## Task item:
Your task is to quote the records from their first line through the line containing "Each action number", with nothing added or left out.

## Records provided:
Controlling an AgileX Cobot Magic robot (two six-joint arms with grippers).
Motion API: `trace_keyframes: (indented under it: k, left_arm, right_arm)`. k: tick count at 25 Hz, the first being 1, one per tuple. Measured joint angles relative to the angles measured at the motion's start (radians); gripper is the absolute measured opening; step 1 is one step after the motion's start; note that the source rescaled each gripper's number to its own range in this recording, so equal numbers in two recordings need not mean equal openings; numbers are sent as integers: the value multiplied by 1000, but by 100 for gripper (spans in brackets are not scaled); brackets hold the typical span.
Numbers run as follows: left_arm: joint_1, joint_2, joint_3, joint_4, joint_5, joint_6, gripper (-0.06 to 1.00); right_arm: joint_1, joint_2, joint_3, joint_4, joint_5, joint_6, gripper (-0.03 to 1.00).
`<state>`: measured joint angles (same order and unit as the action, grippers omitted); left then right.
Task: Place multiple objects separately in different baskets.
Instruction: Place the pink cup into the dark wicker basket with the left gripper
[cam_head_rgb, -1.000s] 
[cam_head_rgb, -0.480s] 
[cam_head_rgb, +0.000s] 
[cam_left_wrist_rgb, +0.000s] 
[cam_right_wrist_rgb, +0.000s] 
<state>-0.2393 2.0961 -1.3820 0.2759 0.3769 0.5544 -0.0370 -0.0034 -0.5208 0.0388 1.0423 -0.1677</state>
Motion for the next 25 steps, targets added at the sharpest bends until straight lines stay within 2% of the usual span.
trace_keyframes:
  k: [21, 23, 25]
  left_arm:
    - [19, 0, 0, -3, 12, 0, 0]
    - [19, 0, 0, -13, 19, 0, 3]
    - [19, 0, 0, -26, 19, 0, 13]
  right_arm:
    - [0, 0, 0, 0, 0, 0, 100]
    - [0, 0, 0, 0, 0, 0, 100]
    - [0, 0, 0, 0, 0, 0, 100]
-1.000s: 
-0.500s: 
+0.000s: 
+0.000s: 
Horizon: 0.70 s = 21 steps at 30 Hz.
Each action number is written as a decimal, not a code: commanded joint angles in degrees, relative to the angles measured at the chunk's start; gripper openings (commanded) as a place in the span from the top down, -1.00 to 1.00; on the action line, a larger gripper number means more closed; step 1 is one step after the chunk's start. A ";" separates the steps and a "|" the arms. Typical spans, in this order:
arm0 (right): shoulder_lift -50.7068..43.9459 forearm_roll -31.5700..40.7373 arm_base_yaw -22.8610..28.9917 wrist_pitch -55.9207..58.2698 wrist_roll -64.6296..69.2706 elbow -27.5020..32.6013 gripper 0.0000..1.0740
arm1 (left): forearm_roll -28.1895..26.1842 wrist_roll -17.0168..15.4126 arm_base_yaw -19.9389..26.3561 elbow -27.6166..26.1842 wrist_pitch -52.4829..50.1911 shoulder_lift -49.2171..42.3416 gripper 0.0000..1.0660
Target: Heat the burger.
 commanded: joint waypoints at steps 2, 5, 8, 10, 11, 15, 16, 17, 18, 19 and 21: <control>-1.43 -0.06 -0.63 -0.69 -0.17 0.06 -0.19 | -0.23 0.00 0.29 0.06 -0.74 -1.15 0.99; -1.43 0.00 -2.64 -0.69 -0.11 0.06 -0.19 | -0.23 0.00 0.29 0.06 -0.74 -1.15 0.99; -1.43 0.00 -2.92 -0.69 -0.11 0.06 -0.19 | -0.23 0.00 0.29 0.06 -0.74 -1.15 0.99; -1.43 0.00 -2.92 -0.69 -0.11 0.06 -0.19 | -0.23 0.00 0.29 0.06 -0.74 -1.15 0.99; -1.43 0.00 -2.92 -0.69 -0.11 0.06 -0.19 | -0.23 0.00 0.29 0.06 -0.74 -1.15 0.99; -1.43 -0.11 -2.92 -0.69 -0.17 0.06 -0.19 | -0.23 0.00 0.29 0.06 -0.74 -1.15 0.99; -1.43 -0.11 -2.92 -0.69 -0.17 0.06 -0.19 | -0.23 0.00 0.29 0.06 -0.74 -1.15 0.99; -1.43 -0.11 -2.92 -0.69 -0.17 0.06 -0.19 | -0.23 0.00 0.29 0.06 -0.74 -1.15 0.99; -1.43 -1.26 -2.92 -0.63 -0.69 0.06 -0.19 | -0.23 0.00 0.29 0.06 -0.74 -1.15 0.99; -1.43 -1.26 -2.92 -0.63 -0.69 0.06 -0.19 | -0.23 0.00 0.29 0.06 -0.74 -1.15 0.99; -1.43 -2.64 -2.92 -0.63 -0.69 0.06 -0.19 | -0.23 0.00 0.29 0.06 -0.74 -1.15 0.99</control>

## Solution to the exercise:
Controlling an AgileX Cobot Magic robot (two six-joint arms with grippers).
Motion API: `trace_keyframes: (indented under it: k, left_arm, right_arm)`. k: tick count at 25 Hz, the first being 1, one per tuple. Measured joint angles relative to the angles measured at the motion's start (radians); gripper is the absolute measured opening; step 1 is one step after the motion's start; note that the source rescaled each gripper's number to its own range in this recording, so equal numbers in two recordings need not mean equal openings; numbers are sent as integers: the value multiplied by 1000, but by 100 for gripper (spans in brackets are not scaled); brackets hold the typical span.
Numbers run as follows: left_arm: joint_1, joint_2, joint_3, joint_4, joint_5, joint_6, gripper (-0.06 to 1.00); right_arm: joint_1, joint_2, joint_3, joint_4, joint_5, joint_6, gripper (-0.03 to 1.00).
`<state>`: measured joint angles (same order and unit as the action, grippers omitted); left then right.
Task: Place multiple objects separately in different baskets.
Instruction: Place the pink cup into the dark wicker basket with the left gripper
[cam_head_rgb, -1.000s] 
[cam_head_rgb, -0.480s] 
[cam_head_rgb, +0.000s] 
[cam_left_wrist_rgb, +0.000s] 
[cam_right_wrist_rgb, +0.000s] 
<state>-0.2393 2.0961 -1.3820 0.2759 0.3769 0.5544 -0.0370 -0.0034 -0.5208 0.0388 1.0423 -0.1677</state>
Motion for the next 25 steps, targets added at the sharpest bends until straight lines stay within 2% of the usual span.
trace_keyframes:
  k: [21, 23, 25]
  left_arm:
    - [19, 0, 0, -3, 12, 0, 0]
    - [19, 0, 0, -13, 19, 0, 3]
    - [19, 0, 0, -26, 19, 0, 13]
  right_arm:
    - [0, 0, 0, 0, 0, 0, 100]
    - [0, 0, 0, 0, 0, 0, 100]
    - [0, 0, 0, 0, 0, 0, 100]
-1.000s: 
-0.500s: 
+0.000s: 
+0.000s: 
Horizon: 0.70 s = 21 steps at 30 Hz.
Each action number is written as a decimal, not a code: commanded joint angles in degrees, relative to the angles measured at the chunk's start; gripper openings (commanded) as a place in the span from the top down, -1.00 to 1.00; on the action line, a larger gripper number means more closed; step 1 is one step after the chunk's start. A ";" separates the steps and a "|" the arms. Typical spans, in this order:

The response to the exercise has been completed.